A gnarly 2.6.19 file corruption bug
[Posted December 20, 2006 by corbet]
When Linus
released 2.6.19,
he expressed a certain degree of confidence about its quality:
It's one of those rare "perfect" kernels. So if it doesn't happen
to compile with your config (or it does compile, but then does
unspeakable acts of perversion with your pet dachshund), you can
rest easy knowing that it's all your own d*mn fault, and you should
just fix your evil ways.
While this kernel may have lived up to expectations in a number of ways, it
would appear that somebody's evil ways have messed things up - and
dachshunds would be well advised to keep a low profile. It seems that
this kernel can corrupt ext3 filesystems - behavior which was not in the
original set of design goals.
The good news (for users) is that the bug is hard to trigger, and that most
access patterns work just fine. The bulk of the trouble seems to come with
a certain Bittorrent client, which has an unusual access pattern at best.
On occasion, parts of a page will end up being written as zeroes, through
to the end of the page. Please do not expect your editor to explain why
this is happening; it seems that nobody really understands that yet. The
solution, however, may involve some relatively serious low-level memory
management surgery.
The apparent origin of the problem is a change in how dirty pages are
tracked in the kernel. Prior to 2.6.19, this information lived in the page
tables; the 2.6.19 kernel, however, moves some of this information into the
page structure. This change enables better tracking of dirty
pages in the system, which is a good thing, but it could also be bringing
some old bugs out to play.
Not all of those bugs are necessarily in the kernel; at one point, Linus
went off and wrote a demonstration program
showing how a buggy program would work with older kernels but get
surprising results in 2.6.19. What it comes down to is that if a program
maps a file into memory, it cannot put data into that memory beyond the
current length of the file and expect that data to make it to disk. It was
a nice demonstration, but this behavioral change does not appear to be
behind the problem reports.
Confusion surrounding the propagation and management of the page dirty bits
is at the top of the suspect list, as of this writing. Nobody seems to be
able to point at anything specific, however, beyond the fact that the code
appears to be rather badly messed up. Says
Linus:
A lot of this is actually historical cruft. Some of it may even be
code that was never supposed to work, but because we maintained
_other_ dirty bits in the PTE's, and never touched them before, we
never even realized that the code that played with PG_dirty was
totally insane.
So the approach being taken by Linus is to
rework the dirty page accounting code into something a little more
reasonable. To that end, test_clear_page_dirty() is no more,
having been pronounced "insane" by Linus. Instead, the new code tries for
a better defined sense of when the dirty bit on a page can be cleared; it
comes down to either (1) the page is being written to backing store,
or (2) the page is no longer relevant (when a file is truncated, for
example). In typical fashion, Linus fixed enough to make his own
configuration work, leaving the rest as an exercise for the reader.

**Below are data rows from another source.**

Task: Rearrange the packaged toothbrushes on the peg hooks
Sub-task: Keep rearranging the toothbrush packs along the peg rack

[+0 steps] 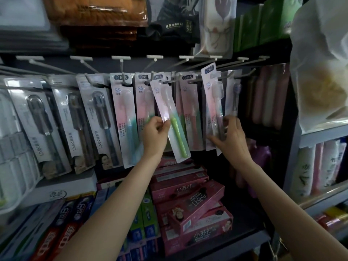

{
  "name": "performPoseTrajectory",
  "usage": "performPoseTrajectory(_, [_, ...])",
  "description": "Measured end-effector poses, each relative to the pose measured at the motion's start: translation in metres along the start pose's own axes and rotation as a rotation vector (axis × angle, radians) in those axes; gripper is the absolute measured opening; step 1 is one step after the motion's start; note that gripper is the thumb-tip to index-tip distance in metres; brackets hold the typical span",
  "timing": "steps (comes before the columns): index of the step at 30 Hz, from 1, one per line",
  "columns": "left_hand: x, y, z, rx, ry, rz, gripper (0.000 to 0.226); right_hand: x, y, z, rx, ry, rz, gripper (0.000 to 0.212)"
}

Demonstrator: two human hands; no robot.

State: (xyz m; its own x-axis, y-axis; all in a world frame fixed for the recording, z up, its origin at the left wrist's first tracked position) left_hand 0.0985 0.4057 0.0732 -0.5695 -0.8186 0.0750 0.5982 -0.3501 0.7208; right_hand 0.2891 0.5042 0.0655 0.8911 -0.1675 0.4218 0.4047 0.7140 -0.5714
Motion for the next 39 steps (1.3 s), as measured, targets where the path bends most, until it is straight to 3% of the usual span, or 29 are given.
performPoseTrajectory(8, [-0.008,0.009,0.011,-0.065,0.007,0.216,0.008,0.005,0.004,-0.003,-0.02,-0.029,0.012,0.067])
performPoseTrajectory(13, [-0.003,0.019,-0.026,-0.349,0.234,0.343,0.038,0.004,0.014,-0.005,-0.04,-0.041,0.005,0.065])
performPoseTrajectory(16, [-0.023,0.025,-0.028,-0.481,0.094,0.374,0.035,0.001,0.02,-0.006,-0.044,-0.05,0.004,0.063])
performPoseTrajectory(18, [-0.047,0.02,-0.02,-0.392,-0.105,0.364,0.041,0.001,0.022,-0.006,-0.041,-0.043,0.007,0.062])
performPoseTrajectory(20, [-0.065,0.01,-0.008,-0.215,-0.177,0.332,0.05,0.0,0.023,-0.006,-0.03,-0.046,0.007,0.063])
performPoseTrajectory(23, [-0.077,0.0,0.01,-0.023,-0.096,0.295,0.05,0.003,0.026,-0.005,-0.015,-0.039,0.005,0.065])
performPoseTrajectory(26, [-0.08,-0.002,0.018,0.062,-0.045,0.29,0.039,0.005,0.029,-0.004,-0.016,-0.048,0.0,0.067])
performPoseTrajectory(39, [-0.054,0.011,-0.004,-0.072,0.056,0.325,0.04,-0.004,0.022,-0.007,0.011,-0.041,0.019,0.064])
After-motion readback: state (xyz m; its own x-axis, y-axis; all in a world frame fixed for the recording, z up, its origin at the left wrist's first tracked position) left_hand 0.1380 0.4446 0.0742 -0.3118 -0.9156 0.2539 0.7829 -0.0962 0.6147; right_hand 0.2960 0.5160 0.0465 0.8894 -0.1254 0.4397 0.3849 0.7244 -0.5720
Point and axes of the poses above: each hand's wrist, its own z-axis towards the middle knuckle, its own x-axis out of the back of the hand, y = z × x, the point moved 6 cm from there along z, towards the middle knuckle, and after that the axes turned 6 degrees about -x, right-handed, at the moved point
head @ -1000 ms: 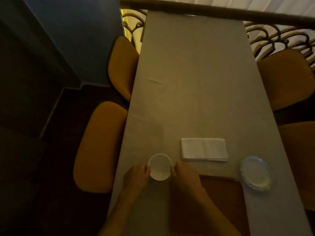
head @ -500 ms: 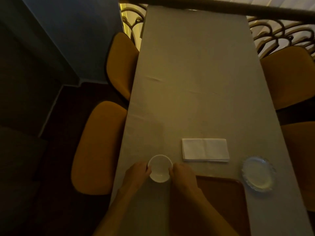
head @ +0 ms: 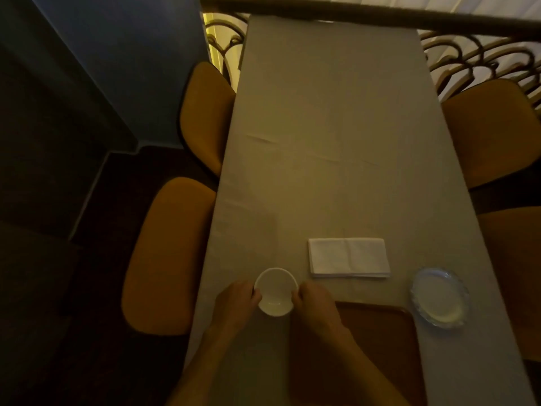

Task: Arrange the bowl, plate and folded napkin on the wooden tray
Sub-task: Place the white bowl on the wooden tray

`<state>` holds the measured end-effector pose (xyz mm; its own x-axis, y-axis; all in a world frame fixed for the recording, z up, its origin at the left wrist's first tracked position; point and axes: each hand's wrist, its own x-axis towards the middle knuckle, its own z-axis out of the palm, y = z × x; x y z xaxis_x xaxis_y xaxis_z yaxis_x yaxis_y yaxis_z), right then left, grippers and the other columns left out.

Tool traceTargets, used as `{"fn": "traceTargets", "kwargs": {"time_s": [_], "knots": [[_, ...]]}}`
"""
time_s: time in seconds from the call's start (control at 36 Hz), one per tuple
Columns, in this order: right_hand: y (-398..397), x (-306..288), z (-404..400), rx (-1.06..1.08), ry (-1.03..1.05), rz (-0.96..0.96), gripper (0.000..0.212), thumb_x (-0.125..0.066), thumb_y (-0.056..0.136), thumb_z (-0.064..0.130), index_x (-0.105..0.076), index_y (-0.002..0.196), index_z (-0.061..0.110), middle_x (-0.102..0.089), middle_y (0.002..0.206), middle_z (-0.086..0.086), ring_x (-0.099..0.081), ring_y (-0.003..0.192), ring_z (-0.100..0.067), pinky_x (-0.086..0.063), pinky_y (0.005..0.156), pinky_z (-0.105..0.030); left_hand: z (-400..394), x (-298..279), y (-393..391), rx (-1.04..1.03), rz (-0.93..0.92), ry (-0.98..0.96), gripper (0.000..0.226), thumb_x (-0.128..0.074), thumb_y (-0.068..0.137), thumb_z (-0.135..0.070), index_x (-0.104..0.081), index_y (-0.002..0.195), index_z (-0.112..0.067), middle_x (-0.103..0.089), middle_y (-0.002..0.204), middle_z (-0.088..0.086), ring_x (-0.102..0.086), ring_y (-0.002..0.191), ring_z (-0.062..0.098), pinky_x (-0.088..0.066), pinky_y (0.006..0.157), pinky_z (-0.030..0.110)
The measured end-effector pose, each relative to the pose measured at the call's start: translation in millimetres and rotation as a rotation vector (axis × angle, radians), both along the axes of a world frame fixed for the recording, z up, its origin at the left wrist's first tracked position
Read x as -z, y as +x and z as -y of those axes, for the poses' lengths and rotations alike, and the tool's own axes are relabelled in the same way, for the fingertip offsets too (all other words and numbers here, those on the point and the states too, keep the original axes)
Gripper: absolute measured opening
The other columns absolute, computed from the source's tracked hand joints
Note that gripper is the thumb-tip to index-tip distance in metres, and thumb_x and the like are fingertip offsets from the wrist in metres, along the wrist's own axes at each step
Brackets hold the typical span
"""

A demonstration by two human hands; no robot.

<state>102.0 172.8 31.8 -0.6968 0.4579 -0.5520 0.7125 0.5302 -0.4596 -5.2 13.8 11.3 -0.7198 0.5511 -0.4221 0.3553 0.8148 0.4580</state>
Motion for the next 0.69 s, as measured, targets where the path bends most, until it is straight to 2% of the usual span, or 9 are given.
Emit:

He makes no claims that this rework will have solved the problem, only that
it makes the code more sane than it was before. As of this writing, there
have been no responses from the people who are able to reproduce this
problem. If the problem goes away - and the developers can convince
themselves that it has not just been papered over - then some version of
this fix will likely need to be prepared for a 2.6.19 update. Then, maybe,
the dachshunds can come out of hiding.